Piętnaście lat później, Nick i Helena wraz z dziećmi wracają do Tiger House. Podczas gdy obie matki starają się odzyskać dawne poczucie nowych możliwości, ich nadzieje zakłóca ponure odkrycie dokonane przez dzieci – zwłoki ofiary brutalnego zabójstwa. Nagłe wtargnięcie przemocy w pozornie spokojną rzeczywistość Wyspy wydobywa z cienia prywatne problemy wszystkich członków rodziny i sprawia, że kolejne ich sekrety wychodzą na jaw. Bohaterowie zaczynają zbaczać z orbit wyznaczonych im przez codzienność i nic w ich życiu już nigdy nie będzie takie samo…
Świat Ameryki lat 40., 50. i 60. od dawna mnie fascynował, a próba odtworzenia jego jasnych i ciemnych stron poprzez pozornie zwyczajne, a jednak zaskakująco nieznane postacie stanowiła dla mnie sporą przygodę.
Liza Klaussmann
Wyszukana i pięknie napisana powieść. Jeszcze przez długi czas nie będę mogła wyjść z zachwytu nad tą historią.
Paula McLain, autorka „Madame Hemingway”
Myślisz, że kobiety Ameryki lat 50. minionego wieku to bohaterki późnych obrazów Tamary Lempickiej, albo znudzone panie domów wyposażonych w lodówki smeg?

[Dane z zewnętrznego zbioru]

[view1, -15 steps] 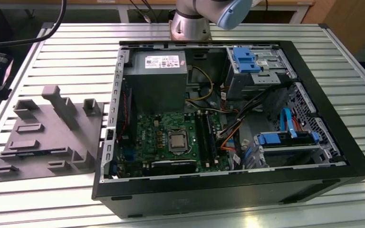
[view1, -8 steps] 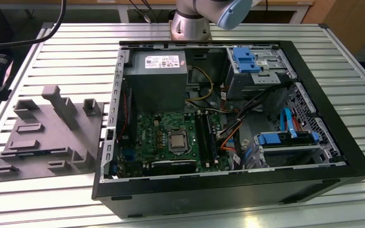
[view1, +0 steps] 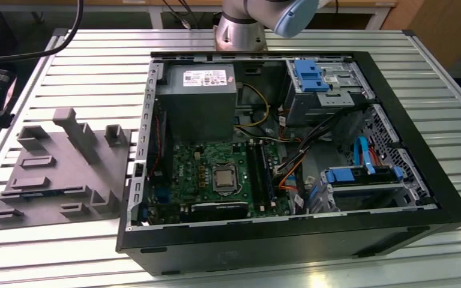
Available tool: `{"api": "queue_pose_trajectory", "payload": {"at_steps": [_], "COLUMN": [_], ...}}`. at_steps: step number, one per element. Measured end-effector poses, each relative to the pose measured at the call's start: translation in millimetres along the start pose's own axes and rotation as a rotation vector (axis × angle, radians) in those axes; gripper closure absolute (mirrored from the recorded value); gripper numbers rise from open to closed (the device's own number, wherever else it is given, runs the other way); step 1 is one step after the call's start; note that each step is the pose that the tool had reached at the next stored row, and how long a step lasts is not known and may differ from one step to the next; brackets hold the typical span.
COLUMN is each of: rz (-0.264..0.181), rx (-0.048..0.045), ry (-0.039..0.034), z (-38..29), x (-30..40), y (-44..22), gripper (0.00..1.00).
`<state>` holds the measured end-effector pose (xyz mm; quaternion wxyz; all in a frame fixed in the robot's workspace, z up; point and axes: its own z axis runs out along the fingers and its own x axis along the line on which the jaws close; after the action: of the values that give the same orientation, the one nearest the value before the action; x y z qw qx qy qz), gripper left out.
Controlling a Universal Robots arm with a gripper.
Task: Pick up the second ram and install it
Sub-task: 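Reach for the second ram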
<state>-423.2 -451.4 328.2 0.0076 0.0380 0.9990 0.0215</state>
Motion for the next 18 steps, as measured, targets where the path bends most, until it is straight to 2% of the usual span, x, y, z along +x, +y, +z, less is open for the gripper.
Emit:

Liza Klaussamann wyprowadzi Cię z błędu w jedną noc – zarwiesz ją dla „Tygrysów w porze czerwieni”. Miss Klaussmann nie musi uciekać się do odcinania genetycznych kuponów – jej prapradziadek, autor słynnego „Moby Dicka”, byłby dumny, że zadebiutowała jako pisarka.
Agnieszka Sztyler „Twój Styl”
Liza Klaussmann – praprawnuczka Hermana Melville’a, urodziła się na Brooklynie, w Nowym Jorku. Przez 10 lat mieszkała w Paryżu, a od 2001 roku była dziennikarką „New York Timesa”. Niedawno z wyróżnieniem skończyła studia magisterskie ze specjalizacją w kreatywnym pisaniu. Obecnie mieszka w Londynie. „Tygrysy w porze czerwieni” to jej debiutancka powieść, do której prawa sprzedano między innymi w Kanadzie, Norwegii, Danii, Finlandii, Islandii, Niemczech, Holandii, Włoszech, Hiszpanii, Francji i Brazylii.